YOUR OBJECTIVE: Return only the lines of the data below from the line with "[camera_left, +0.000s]" up to and including the line with "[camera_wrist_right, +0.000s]", exactly as written, with the pictures omitted.

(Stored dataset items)

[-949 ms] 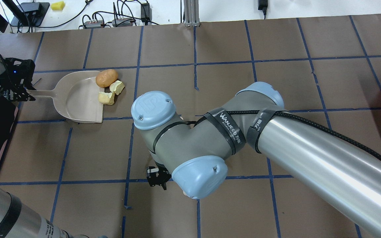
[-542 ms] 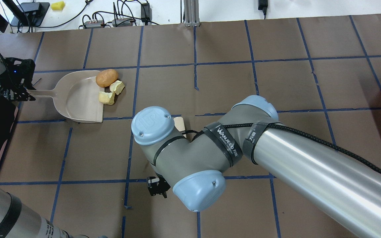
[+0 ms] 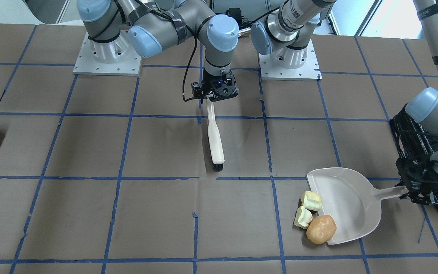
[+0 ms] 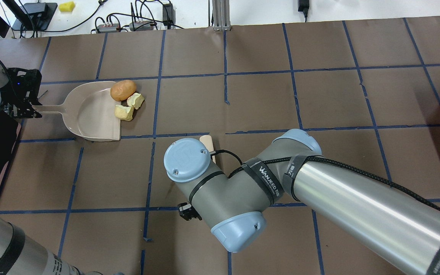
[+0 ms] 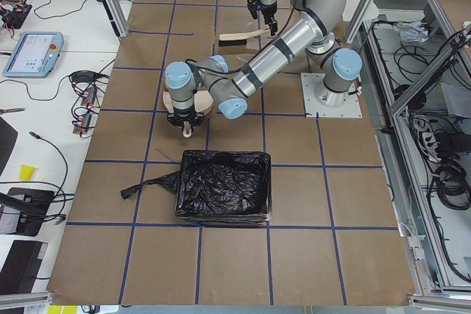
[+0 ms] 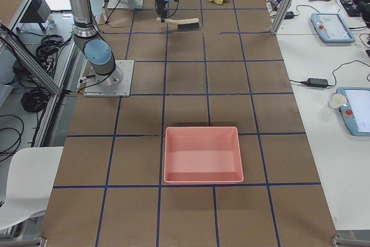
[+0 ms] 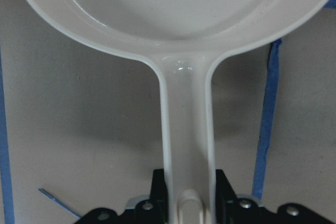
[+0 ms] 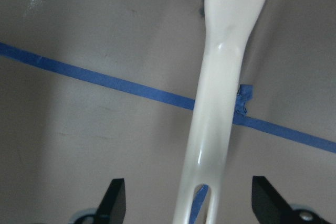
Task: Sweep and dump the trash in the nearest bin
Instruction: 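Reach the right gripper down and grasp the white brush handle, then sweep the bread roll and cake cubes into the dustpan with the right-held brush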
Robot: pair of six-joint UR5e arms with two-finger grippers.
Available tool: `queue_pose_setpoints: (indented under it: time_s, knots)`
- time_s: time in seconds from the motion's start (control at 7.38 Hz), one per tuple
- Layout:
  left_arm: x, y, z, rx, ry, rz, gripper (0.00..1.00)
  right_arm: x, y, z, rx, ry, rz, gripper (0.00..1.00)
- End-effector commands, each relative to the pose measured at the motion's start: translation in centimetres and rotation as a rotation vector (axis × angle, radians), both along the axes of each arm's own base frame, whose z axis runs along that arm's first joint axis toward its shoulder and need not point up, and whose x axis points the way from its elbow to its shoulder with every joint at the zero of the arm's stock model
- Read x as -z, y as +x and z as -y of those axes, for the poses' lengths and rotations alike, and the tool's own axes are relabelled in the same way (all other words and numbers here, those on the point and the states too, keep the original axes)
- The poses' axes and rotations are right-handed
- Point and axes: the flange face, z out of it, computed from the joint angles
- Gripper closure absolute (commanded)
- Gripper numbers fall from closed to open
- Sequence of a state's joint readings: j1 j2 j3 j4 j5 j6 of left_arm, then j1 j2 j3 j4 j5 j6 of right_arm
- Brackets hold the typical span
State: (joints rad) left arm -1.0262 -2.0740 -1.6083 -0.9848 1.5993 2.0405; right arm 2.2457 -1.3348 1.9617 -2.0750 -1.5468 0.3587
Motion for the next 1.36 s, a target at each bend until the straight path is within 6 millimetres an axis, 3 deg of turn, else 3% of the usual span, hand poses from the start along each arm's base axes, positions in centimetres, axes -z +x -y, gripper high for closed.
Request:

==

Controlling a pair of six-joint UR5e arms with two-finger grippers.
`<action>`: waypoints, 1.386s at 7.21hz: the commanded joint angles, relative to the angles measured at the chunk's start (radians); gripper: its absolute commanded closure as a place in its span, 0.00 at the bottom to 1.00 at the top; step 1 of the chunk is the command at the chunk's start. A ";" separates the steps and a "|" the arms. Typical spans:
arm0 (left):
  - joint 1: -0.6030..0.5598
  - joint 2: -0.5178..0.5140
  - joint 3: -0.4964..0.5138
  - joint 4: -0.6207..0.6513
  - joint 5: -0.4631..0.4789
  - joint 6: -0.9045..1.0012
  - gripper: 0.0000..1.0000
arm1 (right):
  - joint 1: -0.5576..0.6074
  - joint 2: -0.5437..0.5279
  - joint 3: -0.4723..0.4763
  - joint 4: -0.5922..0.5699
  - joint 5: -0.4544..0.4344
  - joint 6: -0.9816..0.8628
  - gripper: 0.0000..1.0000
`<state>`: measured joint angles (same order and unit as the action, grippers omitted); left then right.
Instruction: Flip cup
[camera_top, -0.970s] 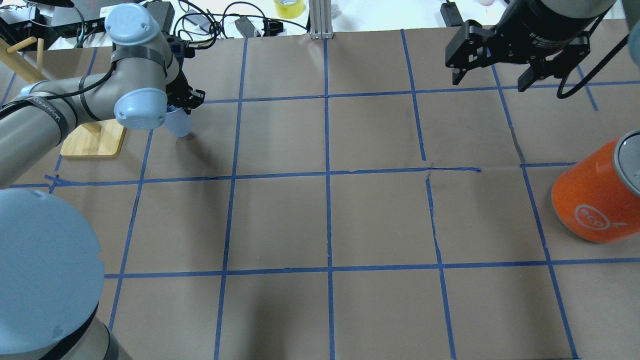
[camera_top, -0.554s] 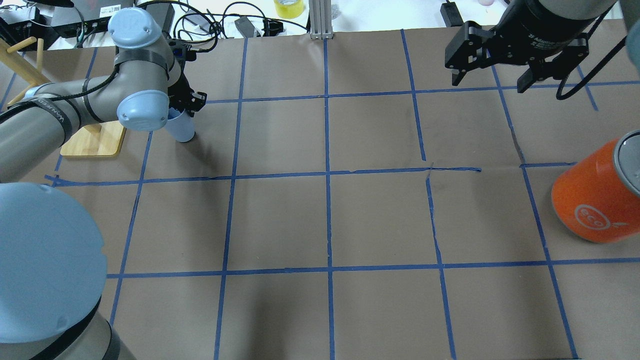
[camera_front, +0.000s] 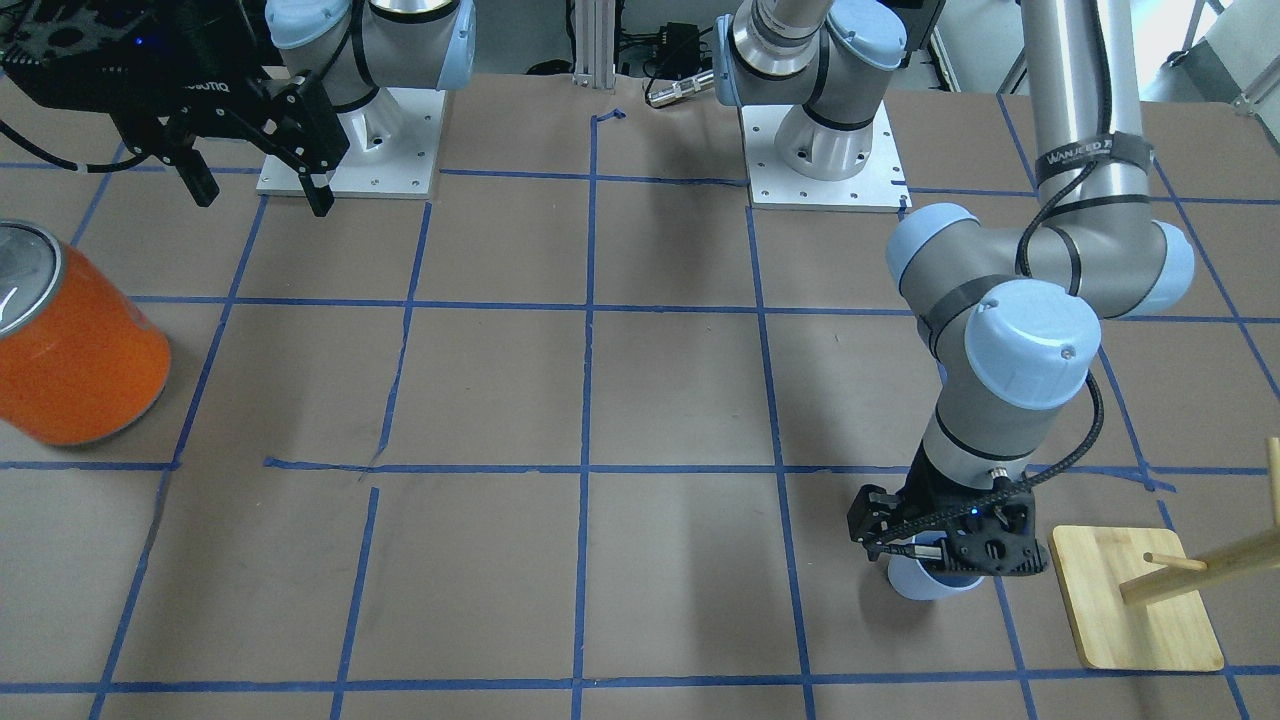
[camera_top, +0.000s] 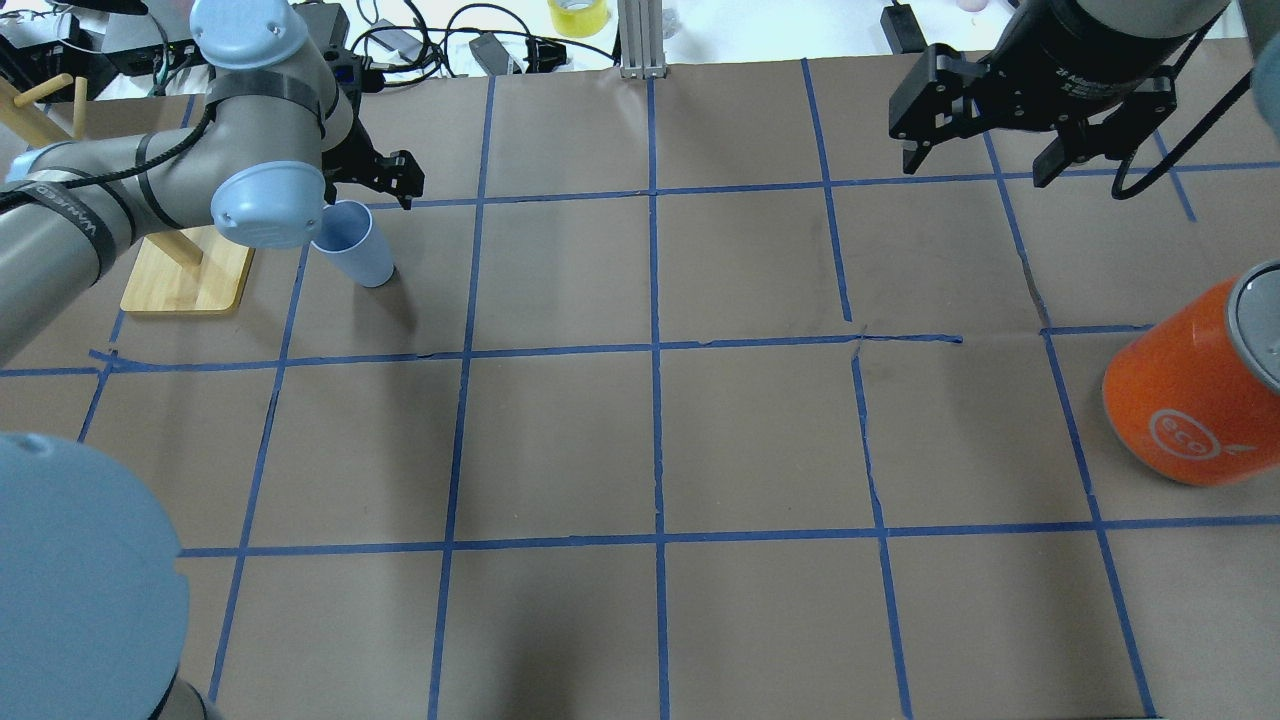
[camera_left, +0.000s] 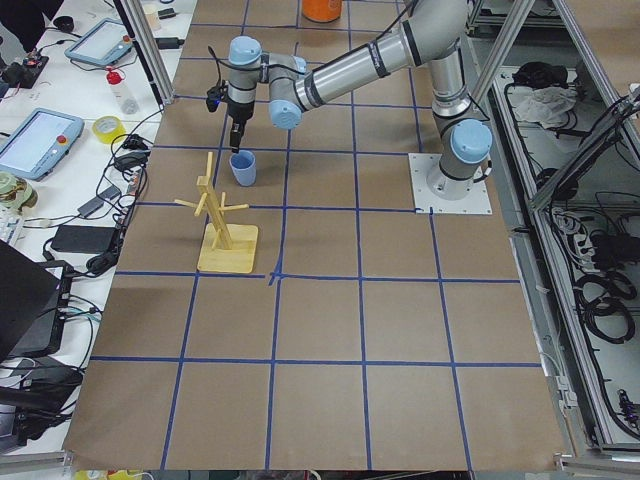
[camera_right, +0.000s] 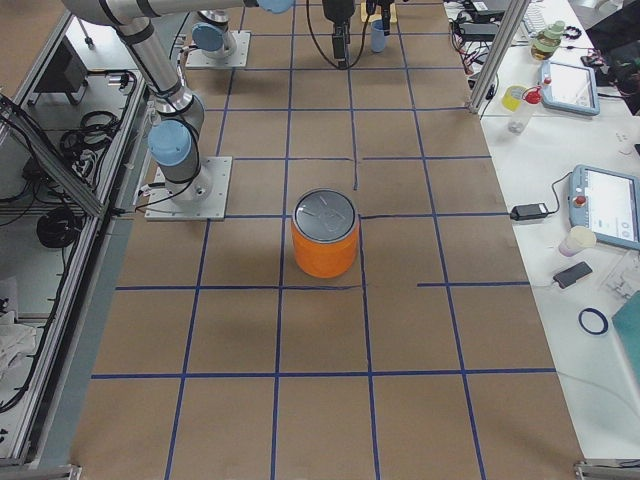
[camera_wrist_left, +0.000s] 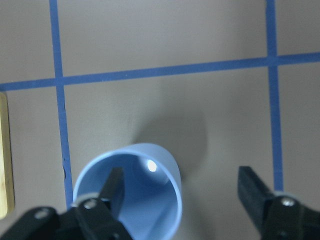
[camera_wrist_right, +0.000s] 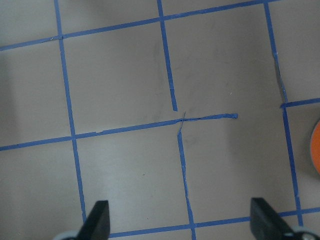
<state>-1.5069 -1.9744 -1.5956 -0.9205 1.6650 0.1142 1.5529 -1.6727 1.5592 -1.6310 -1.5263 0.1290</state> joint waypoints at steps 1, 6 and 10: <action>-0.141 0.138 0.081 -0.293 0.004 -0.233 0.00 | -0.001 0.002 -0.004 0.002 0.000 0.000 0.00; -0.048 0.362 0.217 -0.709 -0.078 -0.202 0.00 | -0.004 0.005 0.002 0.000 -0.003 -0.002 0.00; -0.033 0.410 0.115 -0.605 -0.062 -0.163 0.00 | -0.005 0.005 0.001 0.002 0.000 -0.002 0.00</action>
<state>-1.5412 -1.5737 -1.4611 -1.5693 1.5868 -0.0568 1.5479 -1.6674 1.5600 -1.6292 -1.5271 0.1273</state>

PROBLEM SOLUTION:
[camera_left, +0.000s] 
[camera_right, +0.000s] 
[camera_wrist_left, +0.000s] 
[camera_wrist_right, +0.000s] 

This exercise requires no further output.